Trapped. Handcuffed. Dragooned. That's how you have to feel looking at the stock futures which cannot be divided from their bond market masters.
It doesn't stop.
You could have all the positive news flow in the world. Our stock futures are determined to follow our bonds down in value and up in yield.
Yesterday, as you might have thought, the market plateaued where it was when the news of the stay in tariffs came out -- but that now looks aberrant. That's something we chronicled last night on Mad Money using the excellent VIX work of our colleague Mark Sebastian.
But before you go throwing away all stocks -- something I discuss on our club conference call at 11:30 a.m. ET -- please remember that there are plenty of stocks that are now offering accidentally high yields that do not seem in danger of not being able to pay them.
All but Dow seem to have reached levels where they reflect the state of the numbers -- and even Dow does seem fetching below $45.
I think that the 10-year action can't have it both ways. You can't have a piece of paper that's calling the tune, forcing other, higher yielding pieces of paper down. Short term, it can happen. Longer term, these accidental high yielders may turn out to be this moment's 2008 when those who socked in high yielders where there was thought to be credit risk ended up making a huge amount of money, unless the dividend needed to be cut.
Right now the algorithms cannot be overridden. They are too powerful. There is too much money run that way.
What's incredible, though, is that there isn't another algo set to think more than this session, an algo that shows you how, long-term, lower rates produce higher economic returns.
Think of it like this. What's the precise opposite of an algo? I would say it is the prescience and thoughtfulness of a man like Warren Buffett, who doesn't play for the short term.
What is he buying, and buying relentlessly? The shares of banks that are now so cheap vs. their prospects, their tangible book value and even their dividends, now that the 10-year's been removed as a source of competition.
Do we make a judgment that Buffett has lost his touch, that he doesn't know that lower interest rates are dangerous?
Or do we say that he is thinking about the ultimate elixir that is lower interest rates, which produces a more robust economy and makes banks more money, even with the yield curve as it is?

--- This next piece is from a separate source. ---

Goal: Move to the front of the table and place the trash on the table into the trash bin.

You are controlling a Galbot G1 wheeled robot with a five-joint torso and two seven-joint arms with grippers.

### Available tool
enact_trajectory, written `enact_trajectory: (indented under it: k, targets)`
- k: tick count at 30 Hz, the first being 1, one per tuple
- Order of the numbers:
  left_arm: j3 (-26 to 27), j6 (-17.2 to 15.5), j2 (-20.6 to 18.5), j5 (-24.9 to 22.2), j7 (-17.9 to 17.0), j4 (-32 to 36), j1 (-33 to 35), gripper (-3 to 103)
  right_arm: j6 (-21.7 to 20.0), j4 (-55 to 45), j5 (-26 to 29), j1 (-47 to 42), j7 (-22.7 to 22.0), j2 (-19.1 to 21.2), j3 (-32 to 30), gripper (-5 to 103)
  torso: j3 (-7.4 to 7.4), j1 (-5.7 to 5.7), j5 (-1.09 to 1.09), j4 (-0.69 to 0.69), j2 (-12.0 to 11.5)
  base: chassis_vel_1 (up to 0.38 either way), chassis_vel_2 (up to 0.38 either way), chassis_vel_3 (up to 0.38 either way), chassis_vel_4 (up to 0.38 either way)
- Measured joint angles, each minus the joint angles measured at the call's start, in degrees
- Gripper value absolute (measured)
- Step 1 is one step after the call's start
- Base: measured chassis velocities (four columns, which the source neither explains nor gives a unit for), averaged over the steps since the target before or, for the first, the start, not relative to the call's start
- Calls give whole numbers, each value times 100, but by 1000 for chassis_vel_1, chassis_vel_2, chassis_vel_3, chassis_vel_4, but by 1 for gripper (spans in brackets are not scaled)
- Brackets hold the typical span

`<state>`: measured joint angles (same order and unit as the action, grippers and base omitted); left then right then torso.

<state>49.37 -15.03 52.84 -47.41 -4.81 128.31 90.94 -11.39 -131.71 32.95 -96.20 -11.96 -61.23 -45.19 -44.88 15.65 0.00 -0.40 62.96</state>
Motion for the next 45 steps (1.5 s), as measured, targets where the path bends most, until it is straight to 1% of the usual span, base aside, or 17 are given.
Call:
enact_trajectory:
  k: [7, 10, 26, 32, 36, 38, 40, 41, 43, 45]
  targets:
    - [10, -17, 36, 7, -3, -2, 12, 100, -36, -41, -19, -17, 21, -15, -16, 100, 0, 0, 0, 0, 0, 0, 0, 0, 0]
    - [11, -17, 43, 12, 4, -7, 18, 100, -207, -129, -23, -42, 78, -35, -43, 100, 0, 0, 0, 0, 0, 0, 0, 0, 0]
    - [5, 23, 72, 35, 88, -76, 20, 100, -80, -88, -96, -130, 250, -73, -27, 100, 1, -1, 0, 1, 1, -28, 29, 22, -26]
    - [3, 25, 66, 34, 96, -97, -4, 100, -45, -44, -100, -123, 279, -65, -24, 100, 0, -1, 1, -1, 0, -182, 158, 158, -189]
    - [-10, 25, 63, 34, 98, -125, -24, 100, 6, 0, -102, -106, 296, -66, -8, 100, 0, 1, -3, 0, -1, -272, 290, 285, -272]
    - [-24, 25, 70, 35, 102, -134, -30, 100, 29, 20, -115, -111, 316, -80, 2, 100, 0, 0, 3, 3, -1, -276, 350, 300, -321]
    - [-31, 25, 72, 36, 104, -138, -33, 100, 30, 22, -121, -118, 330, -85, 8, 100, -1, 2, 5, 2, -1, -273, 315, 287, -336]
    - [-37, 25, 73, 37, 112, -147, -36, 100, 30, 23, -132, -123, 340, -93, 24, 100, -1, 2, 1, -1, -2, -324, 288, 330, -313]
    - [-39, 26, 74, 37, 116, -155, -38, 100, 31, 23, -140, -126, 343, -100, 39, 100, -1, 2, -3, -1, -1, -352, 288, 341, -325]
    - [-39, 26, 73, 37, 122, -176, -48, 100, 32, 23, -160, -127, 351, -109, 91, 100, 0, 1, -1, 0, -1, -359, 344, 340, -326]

I know that Warren Buffett isn't always going to be right. But you are betting against Buffett if you are betting with the nameless, faceless algos that are now in control. The algos won't have a lovefest in Omaha. They won't have a folksy interview with terrific reporters. They won't explain their actions. Their judgments are by rote. But that doesn't make them right.
I don't ever like to go on autopilot. I am not going to say, "Warren Buffett has to be followed no matter what." But I will say that his analysis is as crisp as ever and I would prefer to side with it, than against it.
Sorry algos. You may be right today, or the next day or the day after that, as our yields turn to negative and invert.
I am going with the man who thinks about owning stocks for a lifetime -- and he likes the banks more than any other group.
I'm going with him, not them. I am willing to be wrong for a short time if I can be right for the ages.